The effect of reactive astrogliosis on brain function is enigmatic and controversial, with both protective and deleterious actions on neurons reported [7, 26]. For example, reactive astrocytes have been reported to impart beneficial effects including decreased edema, preservation of the blood–brain barrier and protection of neurons from oxidative stress, enhanced glutamate release, and inflammatory damage. On the other hand, reactive astrocytes and the ensuing scar formation have also been reported to enhance the release of cytokines and limit axonal regeneration. The present study demonstrates that two hallmarks of reactive gliosis, enhanced expression of GFAP and S100B, are present in brain parenchyma obtained from SAH model animals. Surprisingly little is currently known regarding the development of reactive astrogliosis after aneurismal SAH [13], although elevated levels of S100B and GFAP have been reported in the serum and CSF of SAH patients [911]. Our current findings suggest reactive astrogliosis, rather than astrocyte cell death, underlies the elevated levels of GFAP and S100B detected in SAH patients. It remains to be resolved whether the severity of reactive gliosis and up-regulation of S100B and GFAP directly impact patient outcome, or simply reflect the severity of the initial brain insult (e.g., the volume of blood released onto the brain during aneurysm rupture). However, S100B has been implicated in microglial activation via binding to RAGE (receptors for advance glycation end products) [27] and stimulation of NFκB-dependent expression of pro-inflammatory molecules [28].

Consistent with SAH-induced microglial activation, we observed increased mRNA and protein levels of the pro-inflammatory cytokine HMGB1 in brainstem of SAH model animals. HMGB1 is a non-histone DNA binding protein normally present in the nucleus of neurons, astrocytes, microglia, and oligodendrocyte-like cells. However, under pathological conditions, activated microglia synthesize and actively secrete HMGB1, promoting brain inflammation [19, 29]. For example, HMGB1 binding to RAGE has been shown to activate MAP kinase pathways and up-regulation of the transcription factor NFκB [27, 30]. Previous studies have shown that HMGB1 translocates from the nucleus to the cytoplasm and is released extracellularly from activated microglia [29] as well as from blood-derived monocytes that can further differentiate into macrophages within the brain [31]. Consistent with these reports, our data demonstrate a dramatic increase in cytosolic HMGB1 expression after SAH. Cells from SAH animals expressing cytoplasmic HMGB1 also immunostained positively with an antibody against Iba1, a protein selectively expressed in microglia and macrophages [25]. Iba1 immunostaining cannot distinguish between resident microglia and infiltrating macrophages. However, we observed a similar density of Iba1-positive cells in control and SAH brain, suggesting up-regulation of cytosolic HMGB1 primarily occurred in activated microglia rather than monocytes infiltrating from either the clot or bloodstream.

Evidence is rapidly accumulating to suggest that HMGB1 may play an important role in brain injury following stroke. Muhammad et al. [32] have demonstrated, using a mouse middle cerebral artery occlusion model, that HMGB1 engagement of RAGE triggers inflammation and infarction leading to ischemic brain injury.

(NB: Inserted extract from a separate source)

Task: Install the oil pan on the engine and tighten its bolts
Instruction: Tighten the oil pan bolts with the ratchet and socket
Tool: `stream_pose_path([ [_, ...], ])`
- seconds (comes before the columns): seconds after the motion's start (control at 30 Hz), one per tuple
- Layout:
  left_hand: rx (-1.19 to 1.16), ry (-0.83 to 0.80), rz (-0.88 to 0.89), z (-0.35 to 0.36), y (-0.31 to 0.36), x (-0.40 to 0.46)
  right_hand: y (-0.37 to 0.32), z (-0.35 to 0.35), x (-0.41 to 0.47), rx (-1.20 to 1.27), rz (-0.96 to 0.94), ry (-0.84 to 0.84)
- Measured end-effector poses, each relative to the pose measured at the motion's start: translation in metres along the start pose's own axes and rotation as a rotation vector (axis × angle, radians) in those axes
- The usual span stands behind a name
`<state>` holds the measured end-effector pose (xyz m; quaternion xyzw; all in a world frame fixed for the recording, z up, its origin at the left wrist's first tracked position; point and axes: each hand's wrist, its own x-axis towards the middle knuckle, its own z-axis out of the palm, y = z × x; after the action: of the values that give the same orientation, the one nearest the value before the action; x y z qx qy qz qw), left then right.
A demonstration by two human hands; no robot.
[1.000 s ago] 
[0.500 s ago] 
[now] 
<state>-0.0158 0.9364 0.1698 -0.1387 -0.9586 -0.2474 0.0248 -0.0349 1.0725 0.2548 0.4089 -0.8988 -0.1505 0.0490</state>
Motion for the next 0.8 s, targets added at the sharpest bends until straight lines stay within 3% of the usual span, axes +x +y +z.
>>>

Recent studies have also reported elevated HMGB1 levels in the CSF of SAH patients with poor outcome [17, 18]. To our knowledge, our present studies represent the first report of elevated cytosolic HMGB1 in brain parenchyma of SAH animals. Our results suggest SAH elevates extracelluar HMGB1 levels via a pathway involving microglial activation and secretion of cytosolic HMGB1. Further, as HMGB1 and S100B are both ligands for RAGE and co-regulate apoptosis [27], we propose that these proteins may act in concert to promote brain inflammation following SAH.

Conclusion/Summary

In summary, the present study demonstrates profound effects of SAH on glial cells leading to reactive astrogliosis and microglial activation. Up-regulation of pro-inflammatory molecules S100B and HMGB1 may contribute to pathological changes in the brain following cerebral aneurysm rupture and subarachnoid hemorrhage.